Переэкзаменовка была сейчас же, до каникул, и у меня мороз подрал по коже, когда я очутился под насмешливым, недружелюбным взглядом немца.
— Это вы тот, который не смог написать ни единого слова? — встретил меня он, неправильно выговаривая русские слова. — Мы теперь посмотрим, сможете ли вы ответить одно слово изустно!
И он задавал мне самые трудные вопросы и саркастически улыбался, когда я заминался:
— Ну, ну! Так ли же вы говорите, как пишете?
У меня голова шла крутом, какое-то чернильное пятно на столе почему-то захватило всё моё внимание и отвлекало меня от вопросов.
«Батюшки, что же это я делаю!» в ужасе подумал я.
И вдруг, — до этой минуты я совершенно забыл об этом, — вдруг мне вспомнилось, что у меня в кармане лежит нож. Я захватил его дома, потому что он попался мне на глаза.
«Не выдержу — зарежусь», подумал я тогда, теперь чёрт знает, какие мысли понеслись в голове.
Не длить этой пытки, выхватить нож, полоснуть себя по горлу на глазах у этого саркастически улыбавшегося учителя.
Но в эту минуту он наклонился, обмакнул перо и начал искать в экзаменационном листе мою фамилию.
Всё замерло во мне.
— Три!
Я был переведён.
Я переэкзаменовывался последним. Когда я выходил на гимназический двор, немец-латинист тоже выходил из учительского подъезда.
У подъезда его ждала жена, молодая немочка, с добродушным лицом, в веснушках, и двое детей, — младший, бутуз лет четырёх, в шапке с помпоном.
Бутуз схватил меня за шинель, когда я проходил мимо.
Я осторожно отвёл его толстую ручонку. Бутуз рассмеялся, мать усмехнулась, немец-латинист дружески мне улыбнулся и кивнул головой.
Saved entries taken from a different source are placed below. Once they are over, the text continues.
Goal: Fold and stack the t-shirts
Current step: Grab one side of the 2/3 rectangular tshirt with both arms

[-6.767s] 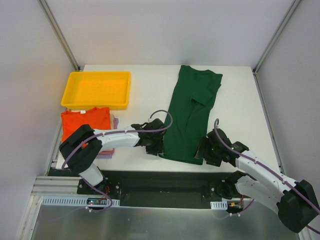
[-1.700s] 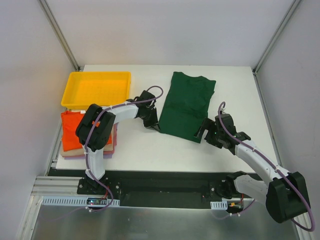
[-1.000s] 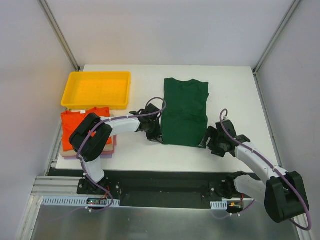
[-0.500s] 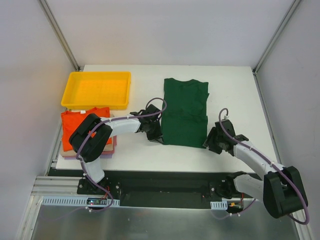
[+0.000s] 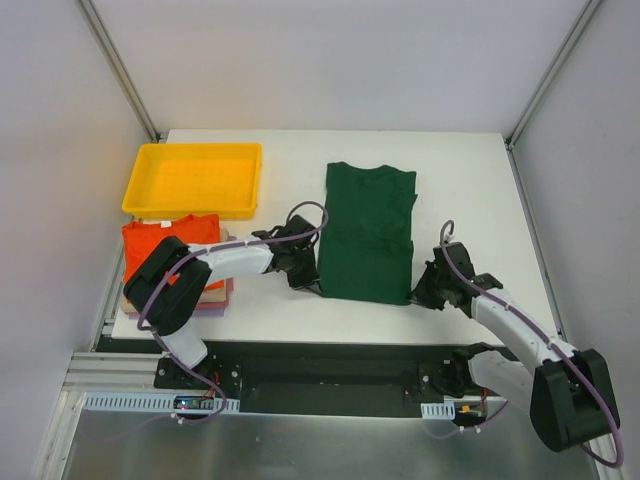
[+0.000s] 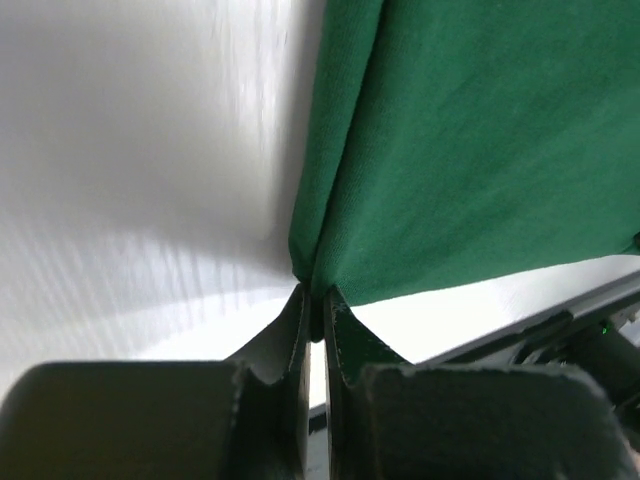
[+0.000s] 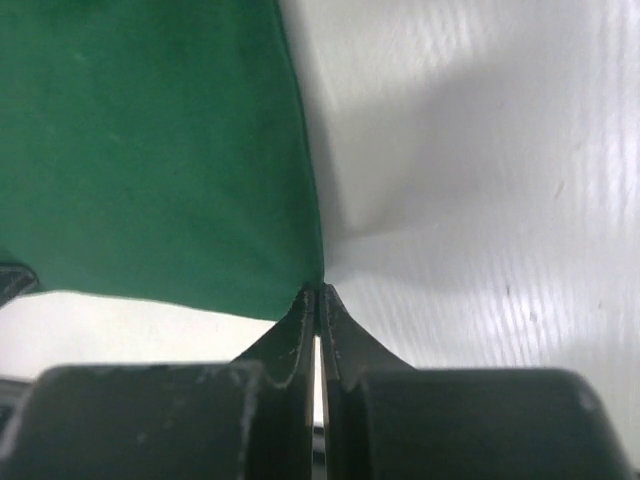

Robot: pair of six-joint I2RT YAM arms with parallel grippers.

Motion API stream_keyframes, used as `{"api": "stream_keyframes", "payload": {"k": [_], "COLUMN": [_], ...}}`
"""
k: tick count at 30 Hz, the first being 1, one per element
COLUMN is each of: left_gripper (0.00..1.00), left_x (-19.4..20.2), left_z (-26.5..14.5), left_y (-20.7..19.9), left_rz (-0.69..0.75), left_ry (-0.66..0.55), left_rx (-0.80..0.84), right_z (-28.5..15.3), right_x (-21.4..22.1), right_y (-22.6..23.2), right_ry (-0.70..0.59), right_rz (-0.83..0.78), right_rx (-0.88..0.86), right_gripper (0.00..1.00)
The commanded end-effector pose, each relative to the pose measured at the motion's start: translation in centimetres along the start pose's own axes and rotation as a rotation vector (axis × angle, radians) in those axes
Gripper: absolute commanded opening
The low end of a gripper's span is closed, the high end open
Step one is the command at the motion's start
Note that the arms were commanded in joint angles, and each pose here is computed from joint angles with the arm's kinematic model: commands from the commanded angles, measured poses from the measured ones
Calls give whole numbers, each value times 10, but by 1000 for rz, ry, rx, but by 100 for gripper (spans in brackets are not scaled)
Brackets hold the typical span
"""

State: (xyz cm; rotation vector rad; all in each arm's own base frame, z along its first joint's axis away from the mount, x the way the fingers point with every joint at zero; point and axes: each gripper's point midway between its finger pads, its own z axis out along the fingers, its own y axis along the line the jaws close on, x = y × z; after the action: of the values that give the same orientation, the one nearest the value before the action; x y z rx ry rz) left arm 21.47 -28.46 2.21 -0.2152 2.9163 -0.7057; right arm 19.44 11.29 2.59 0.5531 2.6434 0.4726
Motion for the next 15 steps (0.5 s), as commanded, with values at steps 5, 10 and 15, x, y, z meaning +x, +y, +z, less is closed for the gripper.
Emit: {"api": "stream_keyframes", "payload": {"k": [5, 10, 15], "left_gripper": [0, 0, 0], "left_x": [39, 62, 80], "left_z": [-70, -110, -154], "left_y": [4, -5, -22], "left_rz": [67, 87, 131], "left_ry": [-27, -22, -57], "left_rx": [51, 162, 296], "right_z": [-79, -135, -187], "right_x": [48, 77, 94], "right_y": [16, 36, 47], "right_ry": [235, 372, 459], "right_rz": [-150, -174, -184], "right_rx": [-138, -302, -395], "right_gripper": [1, 1, 1]}}
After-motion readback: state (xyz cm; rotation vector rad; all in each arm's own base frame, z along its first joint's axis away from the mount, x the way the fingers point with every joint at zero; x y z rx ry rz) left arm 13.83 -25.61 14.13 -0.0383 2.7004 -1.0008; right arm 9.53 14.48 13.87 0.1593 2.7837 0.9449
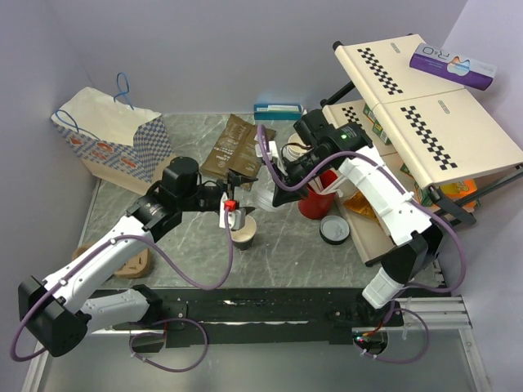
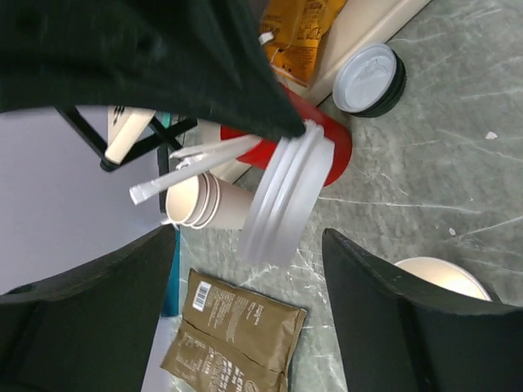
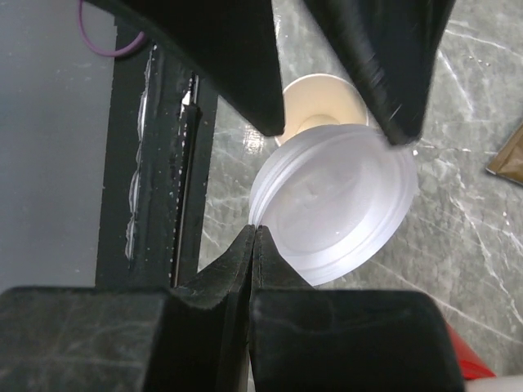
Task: Pack the takeout coffee
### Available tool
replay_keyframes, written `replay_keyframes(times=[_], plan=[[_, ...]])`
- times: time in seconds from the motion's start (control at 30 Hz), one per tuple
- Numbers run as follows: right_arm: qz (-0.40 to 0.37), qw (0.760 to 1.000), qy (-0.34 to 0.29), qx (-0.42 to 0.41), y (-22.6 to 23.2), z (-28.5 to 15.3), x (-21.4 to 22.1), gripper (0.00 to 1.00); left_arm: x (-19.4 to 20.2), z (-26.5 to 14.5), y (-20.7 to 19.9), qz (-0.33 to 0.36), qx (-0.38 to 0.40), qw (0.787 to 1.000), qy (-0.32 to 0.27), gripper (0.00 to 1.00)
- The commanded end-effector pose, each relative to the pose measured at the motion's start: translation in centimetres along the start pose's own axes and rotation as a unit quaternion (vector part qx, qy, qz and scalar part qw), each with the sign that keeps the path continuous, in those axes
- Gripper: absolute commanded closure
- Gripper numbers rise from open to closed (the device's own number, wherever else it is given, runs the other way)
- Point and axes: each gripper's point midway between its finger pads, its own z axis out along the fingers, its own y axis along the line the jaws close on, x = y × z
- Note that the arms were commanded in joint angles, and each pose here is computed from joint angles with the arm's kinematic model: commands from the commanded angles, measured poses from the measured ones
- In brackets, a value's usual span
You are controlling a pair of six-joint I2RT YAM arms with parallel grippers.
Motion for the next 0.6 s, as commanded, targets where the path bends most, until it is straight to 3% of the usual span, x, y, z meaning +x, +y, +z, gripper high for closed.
replay_keyframes(times=[0.0, 0.2, 0.57], plan=[[0.059, 0.996, 0.045, -0.055, 4.1, -0.7, 1.4, 1.0, -1.7, 0.3, -0.7, 0.06, 0.043, 0.997, -0.025, 0.25], [0.059, 0.996, 0.046, -0.053, 4.2, -0.7, 1.4, 1.0, -1.6, 0.8, -0.8, 0.08, 0.044, 0.996, -0.019, 0.28], [0.068, 0.995, 0.058, -0.054, 4.1, -0.4, 1.6, 1.0, -1.4, 1.5, -1.4, 0.079, 0.069, 0.994, -0.005, 0.5]])
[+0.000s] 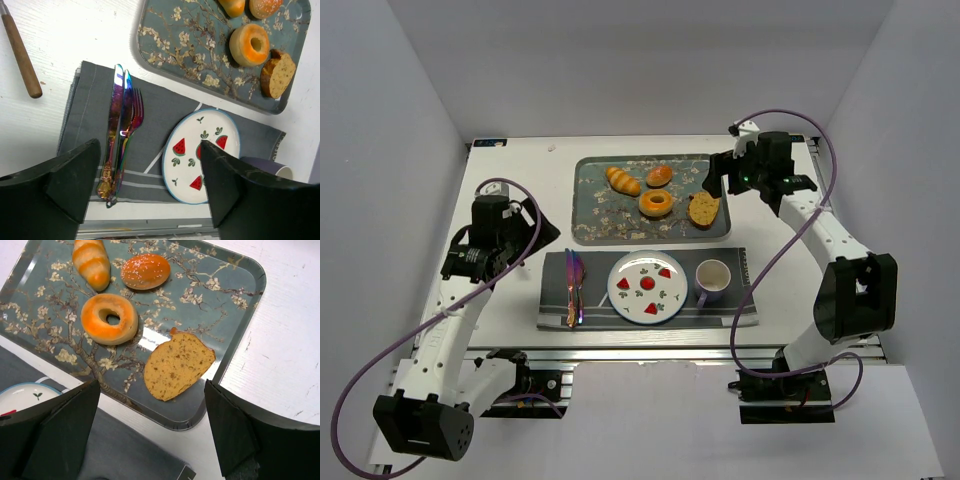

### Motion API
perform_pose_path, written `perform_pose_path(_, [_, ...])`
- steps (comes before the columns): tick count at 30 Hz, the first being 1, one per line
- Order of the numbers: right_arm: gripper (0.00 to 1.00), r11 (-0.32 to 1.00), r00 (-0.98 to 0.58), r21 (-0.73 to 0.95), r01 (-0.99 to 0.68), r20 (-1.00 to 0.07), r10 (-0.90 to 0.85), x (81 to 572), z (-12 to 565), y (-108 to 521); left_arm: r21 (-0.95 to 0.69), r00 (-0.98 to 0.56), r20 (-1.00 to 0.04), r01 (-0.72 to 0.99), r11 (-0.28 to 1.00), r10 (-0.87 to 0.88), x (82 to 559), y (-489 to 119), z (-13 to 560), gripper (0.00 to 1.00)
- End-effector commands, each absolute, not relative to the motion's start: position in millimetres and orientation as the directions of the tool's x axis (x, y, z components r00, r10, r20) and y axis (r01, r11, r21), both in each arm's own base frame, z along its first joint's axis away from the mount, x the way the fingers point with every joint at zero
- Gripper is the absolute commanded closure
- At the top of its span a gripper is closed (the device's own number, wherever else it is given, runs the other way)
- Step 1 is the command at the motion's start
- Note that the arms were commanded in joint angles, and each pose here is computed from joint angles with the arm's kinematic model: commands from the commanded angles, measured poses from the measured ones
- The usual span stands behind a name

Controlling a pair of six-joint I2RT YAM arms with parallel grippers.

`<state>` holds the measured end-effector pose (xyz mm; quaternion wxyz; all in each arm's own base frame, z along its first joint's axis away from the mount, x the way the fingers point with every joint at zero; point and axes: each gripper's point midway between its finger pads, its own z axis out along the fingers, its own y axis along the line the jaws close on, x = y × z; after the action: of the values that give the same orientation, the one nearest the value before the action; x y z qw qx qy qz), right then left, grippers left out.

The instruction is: Place the bread

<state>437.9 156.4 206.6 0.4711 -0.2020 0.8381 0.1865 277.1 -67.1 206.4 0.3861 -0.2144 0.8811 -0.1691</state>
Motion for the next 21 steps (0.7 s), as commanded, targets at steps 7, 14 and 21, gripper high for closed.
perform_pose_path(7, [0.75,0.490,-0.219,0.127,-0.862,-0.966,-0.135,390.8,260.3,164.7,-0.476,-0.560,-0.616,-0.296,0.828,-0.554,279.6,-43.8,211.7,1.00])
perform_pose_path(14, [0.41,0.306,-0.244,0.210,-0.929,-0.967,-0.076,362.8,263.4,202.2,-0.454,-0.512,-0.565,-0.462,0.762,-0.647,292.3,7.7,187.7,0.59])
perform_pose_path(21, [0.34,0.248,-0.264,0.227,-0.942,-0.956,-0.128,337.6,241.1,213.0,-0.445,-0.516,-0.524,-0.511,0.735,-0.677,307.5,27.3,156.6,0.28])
Отчего они «на службе» превращаются в таких чёрствых чиновников, эти люди, которые в частной жизни ведь такие же милые люди? Почему они оставляют все «штатские чувства» в швейцарской, вместе со штатским платьем, и, переодеваясь в вицмундир, застёгивают на все пуговицы свою душу?
Мне жаль всех трёх жертв этой трагедии, кровью обагрившей школу: и бедного директора, оставившего после себя семью, и учителя, раненого и пережившего ужас, и мальчика, вся жизнь которого теперь исковеркана и изломана.
В школе делают облегчения. Уничтожают экстемпорале. Но прежде всего, главнее всего, должна исчезнуть канцелярская сухость, департаментская холодность, превращающая нашу школу в «службу» и учеников в «маленьких чиновников».
Маленькие чиновники
Я берусь за перо для того, чтоб защищать теперешнюю среднюю школу. Не троньте этих кругов! Этих восьми кругов маленького гимназического ада!
— Я больше не знаком с Карлом. Карл негодяй: «он не знал родительного падежа от слова „domus“[5]».